__Exercise__
The answer must be one number: how many lines of the records contain "plush".

__Available data__
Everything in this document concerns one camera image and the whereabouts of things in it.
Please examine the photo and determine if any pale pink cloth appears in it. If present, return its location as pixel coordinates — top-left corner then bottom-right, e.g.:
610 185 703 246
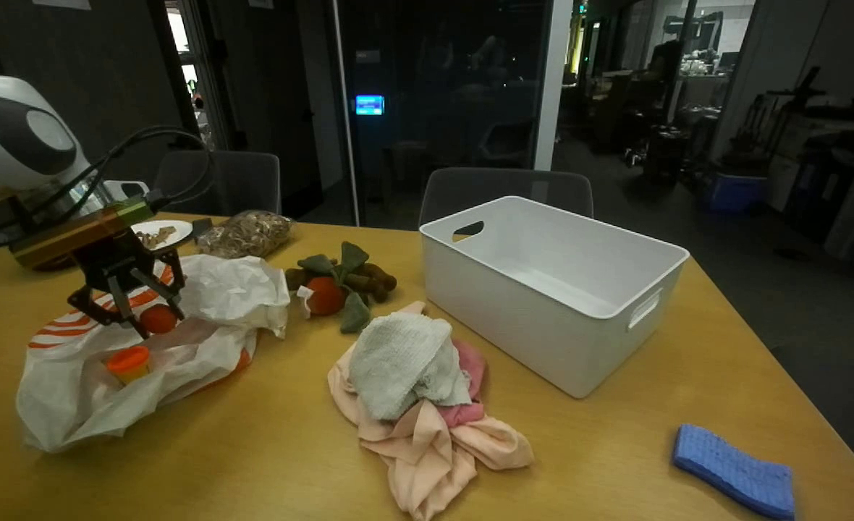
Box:
325 297 538 521

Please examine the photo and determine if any white pillar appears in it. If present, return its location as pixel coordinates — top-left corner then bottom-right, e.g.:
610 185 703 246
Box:
529 0 578 175

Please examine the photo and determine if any white plastic storage bin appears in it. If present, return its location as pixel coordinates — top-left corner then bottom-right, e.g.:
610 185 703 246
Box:
416 191 692 401

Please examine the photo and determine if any brown plush toy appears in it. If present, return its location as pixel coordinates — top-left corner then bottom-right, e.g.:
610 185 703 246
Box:
284 261 399 304

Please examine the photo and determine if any white orange printed carrier bag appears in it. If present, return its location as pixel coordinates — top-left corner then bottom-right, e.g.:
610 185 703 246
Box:
11 251 294 456

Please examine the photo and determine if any blue waste bin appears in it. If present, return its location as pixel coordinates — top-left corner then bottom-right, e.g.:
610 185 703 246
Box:
703 167 773 216

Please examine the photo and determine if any bright pink cloth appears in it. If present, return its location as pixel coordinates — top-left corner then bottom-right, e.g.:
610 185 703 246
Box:
439 337 493 432

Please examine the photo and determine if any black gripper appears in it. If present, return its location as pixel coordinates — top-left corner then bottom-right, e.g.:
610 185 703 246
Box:
64 229 192 342

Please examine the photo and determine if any clear bag of snacks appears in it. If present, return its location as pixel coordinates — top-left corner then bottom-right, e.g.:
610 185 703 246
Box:
194 207 299 261

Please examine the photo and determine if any blue sponge cloth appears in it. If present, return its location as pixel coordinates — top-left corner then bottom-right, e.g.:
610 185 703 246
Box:
672 421 801 521

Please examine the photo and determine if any grey white towel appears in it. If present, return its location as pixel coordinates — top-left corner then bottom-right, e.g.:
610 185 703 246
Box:
344 308 475 426

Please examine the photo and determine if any white plate with food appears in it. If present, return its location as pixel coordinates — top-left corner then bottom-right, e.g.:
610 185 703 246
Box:
128 216 197 256

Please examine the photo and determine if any glowing blue screen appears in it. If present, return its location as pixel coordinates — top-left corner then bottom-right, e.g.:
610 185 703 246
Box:
351 90 391 120

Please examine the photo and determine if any red plush with green leaves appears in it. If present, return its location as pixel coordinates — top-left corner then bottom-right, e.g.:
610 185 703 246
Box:
293 236 377 337

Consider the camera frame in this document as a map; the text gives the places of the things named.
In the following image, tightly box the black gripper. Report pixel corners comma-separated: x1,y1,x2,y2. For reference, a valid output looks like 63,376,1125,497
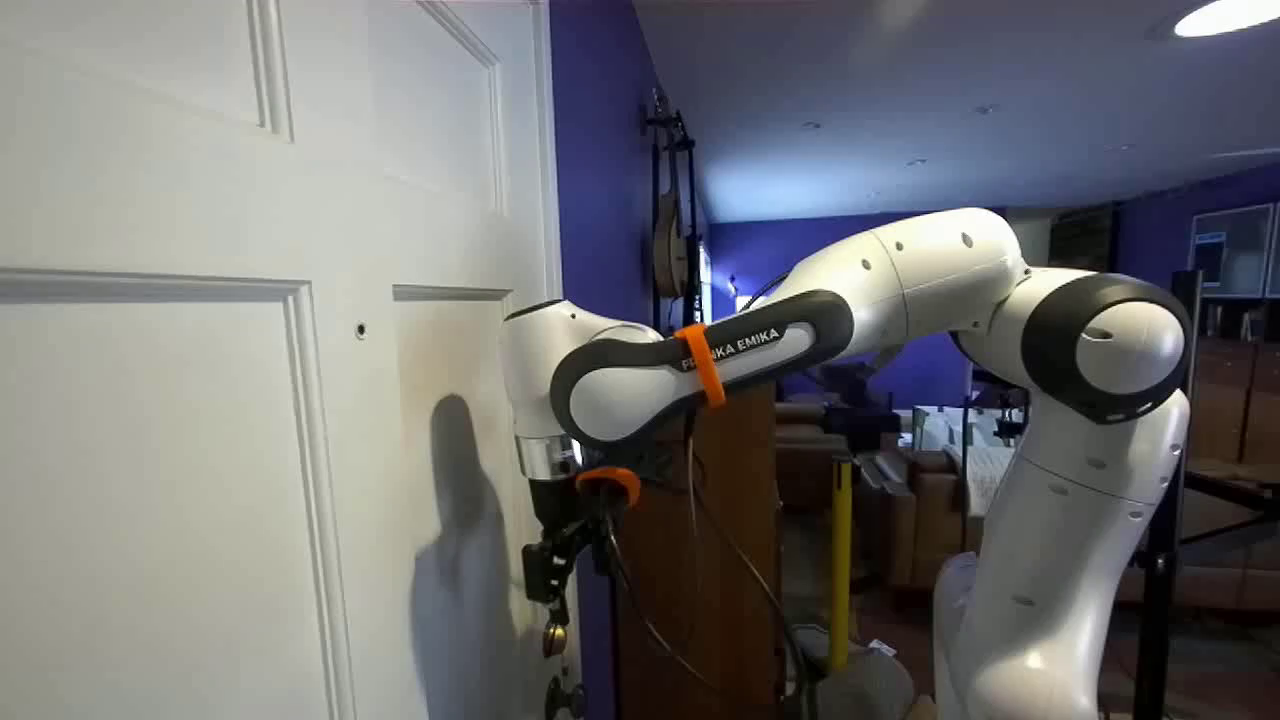
521,492,619,613

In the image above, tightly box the orange cable strap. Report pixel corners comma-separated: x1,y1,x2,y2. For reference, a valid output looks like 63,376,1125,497
673,320,732,414
573,463,644,514

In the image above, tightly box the black wall hanging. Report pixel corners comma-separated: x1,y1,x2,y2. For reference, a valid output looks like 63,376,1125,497
639,85,712,332

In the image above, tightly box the brown wooden cabinet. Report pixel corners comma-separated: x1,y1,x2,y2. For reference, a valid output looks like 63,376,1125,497
606,381,782,720

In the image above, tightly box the brown cardboard box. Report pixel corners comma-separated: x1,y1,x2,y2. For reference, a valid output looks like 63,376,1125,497
884,451,988,594

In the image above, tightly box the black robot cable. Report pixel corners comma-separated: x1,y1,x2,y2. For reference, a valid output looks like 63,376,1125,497
585,405,812,720

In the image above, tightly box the white panel door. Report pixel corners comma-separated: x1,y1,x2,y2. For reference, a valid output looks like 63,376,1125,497
527,0,566,720
0,0,544,720

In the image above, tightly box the black side table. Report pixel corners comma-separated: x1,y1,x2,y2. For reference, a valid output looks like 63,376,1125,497
1175,458,1280,551

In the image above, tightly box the yellow pole stand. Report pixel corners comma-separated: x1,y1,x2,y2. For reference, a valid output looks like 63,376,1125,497
825,458,858,675

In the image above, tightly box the white ceiling light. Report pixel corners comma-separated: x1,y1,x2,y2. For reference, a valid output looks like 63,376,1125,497
1173,0,1280,46

__Solution for this problem__
2